Your task |
Nothing but an exact copy of the records is expected here.

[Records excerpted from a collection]
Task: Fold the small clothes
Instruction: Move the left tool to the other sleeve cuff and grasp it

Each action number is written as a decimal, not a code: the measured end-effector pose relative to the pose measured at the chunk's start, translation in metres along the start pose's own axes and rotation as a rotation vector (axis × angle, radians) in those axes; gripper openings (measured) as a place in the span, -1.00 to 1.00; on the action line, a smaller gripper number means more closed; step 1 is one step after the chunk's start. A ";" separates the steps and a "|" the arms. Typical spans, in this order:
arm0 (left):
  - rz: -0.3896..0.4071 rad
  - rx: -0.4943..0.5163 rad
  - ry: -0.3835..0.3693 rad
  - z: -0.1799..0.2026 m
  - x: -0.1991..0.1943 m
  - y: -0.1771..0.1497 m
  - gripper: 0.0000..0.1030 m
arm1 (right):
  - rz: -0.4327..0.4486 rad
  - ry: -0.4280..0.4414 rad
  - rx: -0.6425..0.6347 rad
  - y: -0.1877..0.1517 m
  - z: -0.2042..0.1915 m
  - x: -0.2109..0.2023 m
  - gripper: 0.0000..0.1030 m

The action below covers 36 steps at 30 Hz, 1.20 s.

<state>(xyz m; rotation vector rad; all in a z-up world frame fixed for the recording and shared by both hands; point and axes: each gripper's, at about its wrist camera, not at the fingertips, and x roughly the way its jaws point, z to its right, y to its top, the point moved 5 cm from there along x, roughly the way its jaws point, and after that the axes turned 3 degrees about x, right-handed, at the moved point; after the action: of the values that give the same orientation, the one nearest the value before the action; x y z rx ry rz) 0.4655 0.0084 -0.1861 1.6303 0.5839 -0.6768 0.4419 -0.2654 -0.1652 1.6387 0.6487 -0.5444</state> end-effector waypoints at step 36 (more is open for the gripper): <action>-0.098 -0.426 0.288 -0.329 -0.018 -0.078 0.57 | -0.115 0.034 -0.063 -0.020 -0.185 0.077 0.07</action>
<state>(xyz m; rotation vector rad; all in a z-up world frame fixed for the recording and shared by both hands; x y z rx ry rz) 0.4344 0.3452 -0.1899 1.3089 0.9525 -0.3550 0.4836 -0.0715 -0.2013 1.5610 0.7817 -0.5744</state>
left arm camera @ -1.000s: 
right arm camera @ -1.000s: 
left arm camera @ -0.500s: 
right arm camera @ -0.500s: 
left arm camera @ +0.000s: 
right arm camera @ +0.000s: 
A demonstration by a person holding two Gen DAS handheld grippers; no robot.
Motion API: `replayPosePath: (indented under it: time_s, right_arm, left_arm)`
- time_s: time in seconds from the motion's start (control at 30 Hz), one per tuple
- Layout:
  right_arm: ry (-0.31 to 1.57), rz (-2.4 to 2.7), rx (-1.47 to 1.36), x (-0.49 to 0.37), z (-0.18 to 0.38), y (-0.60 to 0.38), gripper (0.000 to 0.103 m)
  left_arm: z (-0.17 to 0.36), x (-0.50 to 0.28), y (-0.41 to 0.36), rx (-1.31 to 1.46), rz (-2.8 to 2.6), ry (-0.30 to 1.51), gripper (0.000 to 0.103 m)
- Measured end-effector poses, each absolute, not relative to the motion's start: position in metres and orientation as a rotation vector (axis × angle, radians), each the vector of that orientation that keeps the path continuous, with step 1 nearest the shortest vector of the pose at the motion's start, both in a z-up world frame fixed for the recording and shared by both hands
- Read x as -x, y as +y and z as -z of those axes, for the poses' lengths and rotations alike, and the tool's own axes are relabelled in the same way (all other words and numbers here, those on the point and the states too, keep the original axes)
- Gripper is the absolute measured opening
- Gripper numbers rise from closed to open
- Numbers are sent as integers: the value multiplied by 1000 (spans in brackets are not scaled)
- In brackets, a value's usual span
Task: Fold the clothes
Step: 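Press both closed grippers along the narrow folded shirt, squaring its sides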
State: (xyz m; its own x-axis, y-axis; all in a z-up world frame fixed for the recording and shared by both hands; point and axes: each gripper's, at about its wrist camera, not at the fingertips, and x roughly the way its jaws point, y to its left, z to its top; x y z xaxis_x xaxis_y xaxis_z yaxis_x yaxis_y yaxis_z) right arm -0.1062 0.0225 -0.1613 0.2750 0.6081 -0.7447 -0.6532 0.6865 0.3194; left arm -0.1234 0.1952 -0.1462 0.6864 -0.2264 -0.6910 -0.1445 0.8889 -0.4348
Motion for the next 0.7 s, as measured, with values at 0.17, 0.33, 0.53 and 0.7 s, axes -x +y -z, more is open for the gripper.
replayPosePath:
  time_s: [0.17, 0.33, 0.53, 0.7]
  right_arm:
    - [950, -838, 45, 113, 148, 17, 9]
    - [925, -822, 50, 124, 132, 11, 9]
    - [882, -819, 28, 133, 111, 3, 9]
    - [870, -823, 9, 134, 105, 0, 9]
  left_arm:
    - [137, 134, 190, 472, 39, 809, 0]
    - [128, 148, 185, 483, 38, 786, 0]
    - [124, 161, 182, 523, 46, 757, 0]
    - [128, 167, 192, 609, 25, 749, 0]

Answer below |
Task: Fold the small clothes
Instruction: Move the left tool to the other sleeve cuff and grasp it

Each action number is written as a decimal, not a code: the measured end-effector pose relative to the pose measured at the chunk's start, translation in metres along the start pose's own axes and rotation as a rotation vector (axis × angle, radians) in those axes; gripper openings (measured) as a place in the span, -1.00 to 1.00; on the action line, a smaller gripper number means more closed; step 1 is one step after the chunk's start. A ";" separates the steps and a "|" the arms. Typical spans, in this order:
arm0 (left):
  - rz: -0.3896..0.4071 rad
  - rx: -0.4943..0.5163 rad
  - ry: -0.3835..0.3693 rad
  - z: -0.1799..0.2026 m
  - x: -0.1991..0.1943 m
  - y: -0.1771..0.1497 m
  - gripper: 0.0000..0.1030 m
arm1 (right):
  - rz: -0.4327..0.4486 rad
  - ry: -0.4280..0.4414 rad
  - rx: -0.6425..0.6347 rad
  - y: -0.1877..0.1517 m
  - z: -0.2042..0.1915 m
  - x: -0.2109..0.2023 m
  - gripper: 0.0000..0.1030 m

The action below covers 36 steps at 30 Hz, 1.20 s.

<state>(xyz m; rotation vector rad; all in a z-up world frame fixed for the recording and shared by both hands; point and axes: each gripper's, at about its wrist camera, not at the fingertips, and x roughly the way its jaws point, z to its right, y to its top, the point moved 5 cm from there along x, roughly the way its jaws point, and after that the axes turned 3 degrees about x, right-handed, at the moved point; after the action: of the values that give the same orientation, the one nearest the value before the action; x y z rx ry rz) 0.4655 0.0084 -0.1861 1.6303 0.5839 -0.6768 0.4419 -0.2654 -0.1652 1.6387 0.6487 -0.5444</state> end-effector waypoints at step 36 (more is open for the gripper): <action>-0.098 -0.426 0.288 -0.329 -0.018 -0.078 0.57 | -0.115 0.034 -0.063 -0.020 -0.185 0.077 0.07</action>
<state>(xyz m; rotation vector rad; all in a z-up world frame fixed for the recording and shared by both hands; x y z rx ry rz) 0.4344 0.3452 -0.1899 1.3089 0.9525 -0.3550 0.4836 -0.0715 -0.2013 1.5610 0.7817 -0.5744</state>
left arm camera @ -1.000s: 
right arm camera @ -1.000s: 
left arm camera @ -0.500s: 
right arm camera @ -0.500s: 
left arm camera @ +0.000s: 
right arm camera @ +0.000s: 
A demonstration by a person holding two Gen DAS handheld grippers; no robot.
Motion API: `replayPosePath: (indented under it: time_s, right_arm, left_arm)`
- time_s: time in seconds from the motion's start (control at 30 Hz), one per tuple
- Layout:
  right_arm: ry (-0.31 to 1.57), rz (-2.4 to 2.7), rx (-1.47 to 1.36), x (-0.49 to 0.37), z (-0.18 to 0.38), y (-0.60 to 0.38), gripper (0.000 to 0.103 m)
  left_arm: z (-0.17 to 0.36), x (-0.50 to 0.28), y (-0.41 to 0.36), rx (-1.31 to 1.46), rz (-2.8 to 2.6), ry (-0.30 to 1.51), gripper (0.000 to 0.103 m)
- Measured end-effector poses, each absolute, not relative to the motion's start: position in metres and orientation as a rotation vector (axis × angle, radians), each the vector of that orientation that keeps the path continuous, with step 1 nearest the shortest vector of the pose at the motion's start, both in a z-up world frame fixed for the recording and shared by both hands
- Read x as -x, y as +y and z as -z of those axes, for the poses' lengths and rotations alike, and the tool's own axes are relabelled in the same way (all other words and numbers here, those on the point and the states too, keep the original axes)
- Gripper is the absolute measured opening
- Gripper numbers rise from closed to open
- Numbers are sent as integers: the value multiplied by 1000 (spans in brackets are not scaled)
- In brackets, a value's usual span
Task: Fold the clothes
Step: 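Press both closed grippers along the narrow folded shirt, squaring its sides
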State: (xyz m; its own x-axis, y-axis; all in a z-up world frame fixed for the recording and shared by both hands; point and axes: each gripper's, at about its wrist camera, not at the fingertips, and x roughly the way its jaws point, y to its left, z to its top; x y z xaxis_x xaxis_y xaxis_z yaxis_x yaxis_y yaxis_z) right arm -0.1062 0.0225 -0.1613 0.2750 0.6081 -0.7447 -0.6532 0.6865 0.3194; left arm -0.1234 0.1952 -0.1462 0.6864 -0.2264 -0.6910 -0.1445 0.8889 -0.4348
Motion for the next 0.7 s, as measured, with values at 0.17, 0.33, 0.53 and 0.7 s, axes -x +y -z, more is open for the gripper.
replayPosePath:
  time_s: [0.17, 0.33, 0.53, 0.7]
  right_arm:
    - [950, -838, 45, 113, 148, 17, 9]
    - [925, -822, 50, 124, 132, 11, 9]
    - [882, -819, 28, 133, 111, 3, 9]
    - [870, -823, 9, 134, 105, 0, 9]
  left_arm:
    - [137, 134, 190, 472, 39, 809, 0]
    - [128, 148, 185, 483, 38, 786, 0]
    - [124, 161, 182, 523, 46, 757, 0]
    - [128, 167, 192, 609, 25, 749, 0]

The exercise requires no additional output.